▶ _Problem_
Restate the lines word for word, from the one containing "x=282, y=109" through the last line of the entries below, without any other lines.
======== Materials provided
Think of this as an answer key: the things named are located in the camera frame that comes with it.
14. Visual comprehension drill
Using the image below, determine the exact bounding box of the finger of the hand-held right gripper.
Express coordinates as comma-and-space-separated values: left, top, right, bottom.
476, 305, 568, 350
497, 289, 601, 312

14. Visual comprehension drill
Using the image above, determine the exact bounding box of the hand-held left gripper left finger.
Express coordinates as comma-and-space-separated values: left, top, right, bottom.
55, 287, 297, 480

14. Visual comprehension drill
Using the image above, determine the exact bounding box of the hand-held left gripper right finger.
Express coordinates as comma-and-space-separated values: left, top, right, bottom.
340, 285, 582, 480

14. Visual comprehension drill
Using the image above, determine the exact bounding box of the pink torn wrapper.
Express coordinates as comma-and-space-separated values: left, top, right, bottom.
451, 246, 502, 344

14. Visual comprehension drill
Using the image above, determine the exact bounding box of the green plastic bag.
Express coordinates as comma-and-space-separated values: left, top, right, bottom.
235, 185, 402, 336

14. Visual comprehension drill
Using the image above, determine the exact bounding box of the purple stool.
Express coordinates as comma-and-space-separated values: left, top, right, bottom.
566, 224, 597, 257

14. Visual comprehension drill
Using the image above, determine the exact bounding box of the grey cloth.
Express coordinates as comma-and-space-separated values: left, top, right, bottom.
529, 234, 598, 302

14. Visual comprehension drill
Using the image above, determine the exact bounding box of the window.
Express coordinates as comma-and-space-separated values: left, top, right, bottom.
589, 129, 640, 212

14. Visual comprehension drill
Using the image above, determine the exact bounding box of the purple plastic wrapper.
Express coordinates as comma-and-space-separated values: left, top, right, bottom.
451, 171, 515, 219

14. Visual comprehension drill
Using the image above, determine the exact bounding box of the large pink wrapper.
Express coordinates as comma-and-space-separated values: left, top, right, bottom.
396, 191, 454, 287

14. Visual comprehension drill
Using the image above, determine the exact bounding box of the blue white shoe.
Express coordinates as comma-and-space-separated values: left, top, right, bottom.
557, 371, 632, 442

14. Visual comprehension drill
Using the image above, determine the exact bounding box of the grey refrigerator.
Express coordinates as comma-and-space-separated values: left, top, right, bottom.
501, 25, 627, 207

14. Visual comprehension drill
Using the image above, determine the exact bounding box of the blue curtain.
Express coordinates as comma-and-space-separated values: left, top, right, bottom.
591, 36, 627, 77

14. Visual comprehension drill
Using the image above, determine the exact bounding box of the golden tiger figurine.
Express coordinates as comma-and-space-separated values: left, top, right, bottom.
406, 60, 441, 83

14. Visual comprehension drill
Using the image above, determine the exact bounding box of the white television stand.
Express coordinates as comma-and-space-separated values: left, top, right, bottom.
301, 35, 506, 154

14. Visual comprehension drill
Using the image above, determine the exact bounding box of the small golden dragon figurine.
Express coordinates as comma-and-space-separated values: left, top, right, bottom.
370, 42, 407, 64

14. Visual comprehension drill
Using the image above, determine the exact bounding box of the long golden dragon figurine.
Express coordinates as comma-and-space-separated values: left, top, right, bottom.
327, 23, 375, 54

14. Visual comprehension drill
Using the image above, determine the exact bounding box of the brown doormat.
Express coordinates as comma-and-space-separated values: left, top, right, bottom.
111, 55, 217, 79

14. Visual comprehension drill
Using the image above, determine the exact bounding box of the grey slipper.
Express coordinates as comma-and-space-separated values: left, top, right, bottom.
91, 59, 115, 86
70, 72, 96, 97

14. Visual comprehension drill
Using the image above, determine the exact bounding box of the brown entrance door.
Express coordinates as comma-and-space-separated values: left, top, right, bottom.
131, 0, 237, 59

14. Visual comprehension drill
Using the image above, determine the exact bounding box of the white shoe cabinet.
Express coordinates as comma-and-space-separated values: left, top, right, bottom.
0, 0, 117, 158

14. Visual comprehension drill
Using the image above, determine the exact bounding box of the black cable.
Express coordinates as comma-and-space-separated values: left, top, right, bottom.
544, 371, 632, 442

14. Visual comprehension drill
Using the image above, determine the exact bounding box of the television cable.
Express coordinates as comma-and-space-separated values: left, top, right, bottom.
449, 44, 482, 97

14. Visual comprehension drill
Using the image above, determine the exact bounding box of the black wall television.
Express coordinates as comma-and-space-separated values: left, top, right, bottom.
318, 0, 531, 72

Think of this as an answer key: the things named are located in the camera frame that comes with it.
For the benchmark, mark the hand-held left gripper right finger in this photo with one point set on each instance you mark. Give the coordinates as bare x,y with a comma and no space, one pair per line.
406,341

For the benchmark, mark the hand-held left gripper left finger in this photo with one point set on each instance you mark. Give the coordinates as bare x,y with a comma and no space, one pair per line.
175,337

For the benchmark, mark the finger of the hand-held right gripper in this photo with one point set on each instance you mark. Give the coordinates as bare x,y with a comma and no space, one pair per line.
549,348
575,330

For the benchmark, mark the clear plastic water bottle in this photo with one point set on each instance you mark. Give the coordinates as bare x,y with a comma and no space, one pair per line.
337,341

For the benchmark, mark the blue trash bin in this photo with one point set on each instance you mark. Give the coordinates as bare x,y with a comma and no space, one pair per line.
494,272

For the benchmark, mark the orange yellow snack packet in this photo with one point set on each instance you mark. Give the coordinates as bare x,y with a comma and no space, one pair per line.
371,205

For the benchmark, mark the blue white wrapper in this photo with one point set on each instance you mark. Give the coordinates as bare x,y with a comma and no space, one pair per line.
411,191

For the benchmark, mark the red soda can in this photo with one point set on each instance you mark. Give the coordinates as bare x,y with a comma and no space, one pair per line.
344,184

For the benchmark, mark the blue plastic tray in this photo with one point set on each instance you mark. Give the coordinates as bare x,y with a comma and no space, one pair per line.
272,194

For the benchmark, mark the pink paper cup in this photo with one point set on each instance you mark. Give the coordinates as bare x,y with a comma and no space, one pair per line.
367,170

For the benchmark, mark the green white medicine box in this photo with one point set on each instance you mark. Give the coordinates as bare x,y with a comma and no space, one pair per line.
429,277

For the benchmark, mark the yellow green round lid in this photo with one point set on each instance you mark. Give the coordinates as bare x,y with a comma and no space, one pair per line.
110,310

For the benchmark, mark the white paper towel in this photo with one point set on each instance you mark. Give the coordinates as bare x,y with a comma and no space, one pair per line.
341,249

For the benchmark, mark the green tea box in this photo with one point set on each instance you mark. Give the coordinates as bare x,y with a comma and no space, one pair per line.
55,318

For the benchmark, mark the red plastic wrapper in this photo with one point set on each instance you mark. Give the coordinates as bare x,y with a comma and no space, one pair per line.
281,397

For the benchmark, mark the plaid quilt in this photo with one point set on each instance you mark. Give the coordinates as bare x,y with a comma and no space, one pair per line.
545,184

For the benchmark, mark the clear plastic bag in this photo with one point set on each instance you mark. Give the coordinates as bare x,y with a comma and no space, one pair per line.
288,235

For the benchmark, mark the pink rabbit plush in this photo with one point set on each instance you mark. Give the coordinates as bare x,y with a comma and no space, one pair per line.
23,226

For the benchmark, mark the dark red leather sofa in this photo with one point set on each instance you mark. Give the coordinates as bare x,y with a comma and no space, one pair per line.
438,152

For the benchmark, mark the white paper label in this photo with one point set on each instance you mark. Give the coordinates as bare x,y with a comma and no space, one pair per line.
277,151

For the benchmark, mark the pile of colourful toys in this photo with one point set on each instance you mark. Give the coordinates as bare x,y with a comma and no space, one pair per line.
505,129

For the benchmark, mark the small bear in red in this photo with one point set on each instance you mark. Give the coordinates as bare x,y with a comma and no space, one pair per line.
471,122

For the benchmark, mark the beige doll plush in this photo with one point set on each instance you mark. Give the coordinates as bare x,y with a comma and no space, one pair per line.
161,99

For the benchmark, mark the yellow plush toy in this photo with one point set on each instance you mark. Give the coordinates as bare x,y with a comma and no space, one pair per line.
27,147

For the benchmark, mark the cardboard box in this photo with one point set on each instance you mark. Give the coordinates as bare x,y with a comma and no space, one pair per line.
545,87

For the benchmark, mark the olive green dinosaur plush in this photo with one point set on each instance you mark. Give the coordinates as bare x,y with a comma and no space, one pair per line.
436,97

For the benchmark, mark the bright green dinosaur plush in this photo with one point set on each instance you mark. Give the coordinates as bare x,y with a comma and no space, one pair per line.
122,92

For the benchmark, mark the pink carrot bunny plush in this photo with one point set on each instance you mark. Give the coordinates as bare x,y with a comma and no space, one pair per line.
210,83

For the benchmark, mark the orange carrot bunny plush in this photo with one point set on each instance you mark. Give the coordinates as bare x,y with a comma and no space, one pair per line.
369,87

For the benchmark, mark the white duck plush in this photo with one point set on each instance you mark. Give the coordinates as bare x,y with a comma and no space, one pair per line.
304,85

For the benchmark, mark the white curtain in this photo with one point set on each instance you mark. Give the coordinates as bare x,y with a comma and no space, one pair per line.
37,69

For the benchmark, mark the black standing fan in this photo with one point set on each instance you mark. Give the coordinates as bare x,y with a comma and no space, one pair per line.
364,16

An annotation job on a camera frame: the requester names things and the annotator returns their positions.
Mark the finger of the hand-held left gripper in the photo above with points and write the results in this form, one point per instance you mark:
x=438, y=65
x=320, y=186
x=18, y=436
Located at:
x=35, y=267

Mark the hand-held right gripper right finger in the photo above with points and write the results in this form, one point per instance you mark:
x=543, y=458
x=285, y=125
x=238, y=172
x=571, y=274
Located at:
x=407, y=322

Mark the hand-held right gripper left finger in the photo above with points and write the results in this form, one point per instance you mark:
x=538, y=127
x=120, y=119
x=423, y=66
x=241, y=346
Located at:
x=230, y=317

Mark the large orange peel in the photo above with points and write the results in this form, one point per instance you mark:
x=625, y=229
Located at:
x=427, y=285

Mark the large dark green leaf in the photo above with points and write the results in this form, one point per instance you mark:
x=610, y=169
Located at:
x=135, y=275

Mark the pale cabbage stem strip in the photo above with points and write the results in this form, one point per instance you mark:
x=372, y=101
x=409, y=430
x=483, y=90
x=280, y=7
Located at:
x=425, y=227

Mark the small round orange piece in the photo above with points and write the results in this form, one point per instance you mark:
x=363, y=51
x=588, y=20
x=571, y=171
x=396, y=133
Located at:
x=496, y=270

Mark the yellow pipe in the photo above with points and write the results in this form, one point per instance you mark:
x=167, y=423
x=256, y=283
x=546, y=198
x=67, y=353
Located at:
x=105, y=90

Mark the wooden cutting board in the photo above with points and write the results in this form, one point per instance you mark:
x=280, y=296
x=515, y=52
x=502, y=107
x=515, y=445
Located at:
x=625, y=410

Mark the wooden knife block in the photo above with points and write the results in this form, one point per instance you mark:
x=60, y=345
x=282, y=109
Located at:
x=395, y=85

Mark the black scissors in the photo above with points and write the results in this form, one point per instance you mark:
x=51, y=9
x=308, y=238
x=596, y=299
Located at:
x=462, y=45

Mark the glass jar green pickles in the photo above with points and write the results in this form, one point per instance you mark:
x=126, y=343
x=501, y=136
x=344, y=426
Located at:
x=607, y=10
================
▶ _Response area_
x=282, y=109
Located at:
x=395, y=85

Mark the black scissors in the photo above with points and write the results in this form, one point per instance you mark:
x=51, y=9
x=308, y=238
x=596, y=299
Located at:
x=462, y=45

Mark the glass jar green pickles in the photo above with points and write the results in this form, one point per instance you mark:
x=126, y=343
x=501, y=136
x=344, y=426
Located at:
x=607, y=10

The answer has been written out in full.